Given I have entered valid.email@notopleveldomain as the email address
When I change focus from the email field
Then I am presented with an error message in red text saying “invalid email address”
Given I am entering invalid credentials for the 5th time in a row
When I login
Then I am presented with an error message in red text saying “Too many failed login attempts, please wait 5 minutes before trying to login again”
PM: OK, we know the scope now and we have Acceptance Tests defined, so what do we think is the size of this story is?
At this point, we have clarified and agreed on the scope, and have a common understanding of what ‘done’ looks like in the form of some high-level acceptance tests. It is reasonable to guesstimate the size of the story at this point. But note we are much more likely to be able to guess more accurately once we have talked through the design in a bit more detail – the how we will solve this need in code discussion.

Don’t have time to do it right, but have time to do it twice?

Why don’t we have time to do it right, but somehow we do have time to do it twice?

My paraphrase of a quote by John Wooden

How come we often think it is better to rush into something we don’t understand and hack at it than to take the time to understand what it is we are really trying to achieve and then think about how we will achieve that before we start coding?

Do we not learn from our mistakes?

Do we not see, measure or understand the cost of halting a developer, who is by now working on another story, to get them to switch context and think back to the rushed coding they did on the previous story. To get them to diagnose the root cause of the bug we just discovered? Or see, measure or understand the time it takes to diagnose, resolve then rebuild and re-test this change through the entire pipeline? With a very real risk that when handed back to the tester that she will find another issue as the fix was rushed and we did not have enough coverage in our pipeline of automated checks to discover the regression that was introduced.

I have seen this pattern throughout my life and have been guilty of it myself. So what do I do about it?
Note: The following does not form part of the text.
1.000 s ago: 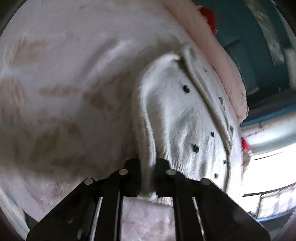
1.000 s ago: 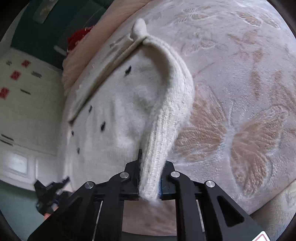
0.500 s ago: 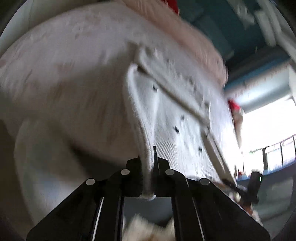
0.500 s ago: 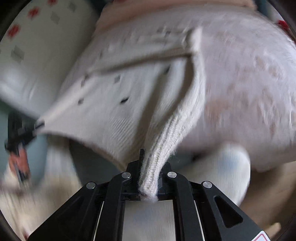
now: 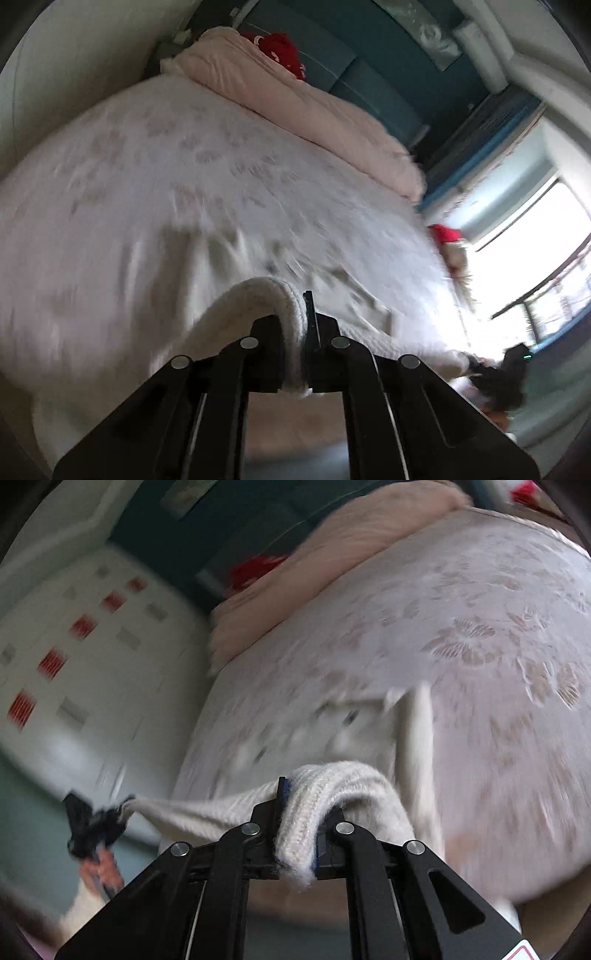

Well I try to discipline myself, but what I do for my teams is to use BDD to ensure we have shared and common understanding of what story we are about to do, changes we are about to make, additions we are introducing. To ensure we all understand who needs these changes and why they are important to them. (Who the customer is and why they care). Then we, (the three amigos – slide 9), will be able to agree some high level examples of what ‘done’ looks like for this piece of work. These examples will be in the the form of tests that will adequately specify and thus prove we have delivered what was required. We call these the acceptance tests. They are defined before any coding is started. Hence the ‘driven development’ part of BDD. Where possible these tests are automated and are required to be passed, (via automation or manual checking), before the story is pulled by QA, (we use Kanban), to do a final exploratory test.

We are not perfect at this, but it really does mean that we can get a story accepted more often than not on its first pass through the pipeline. If it doesn’t we all understand the work well enough to learn from the mistake(s) and improve.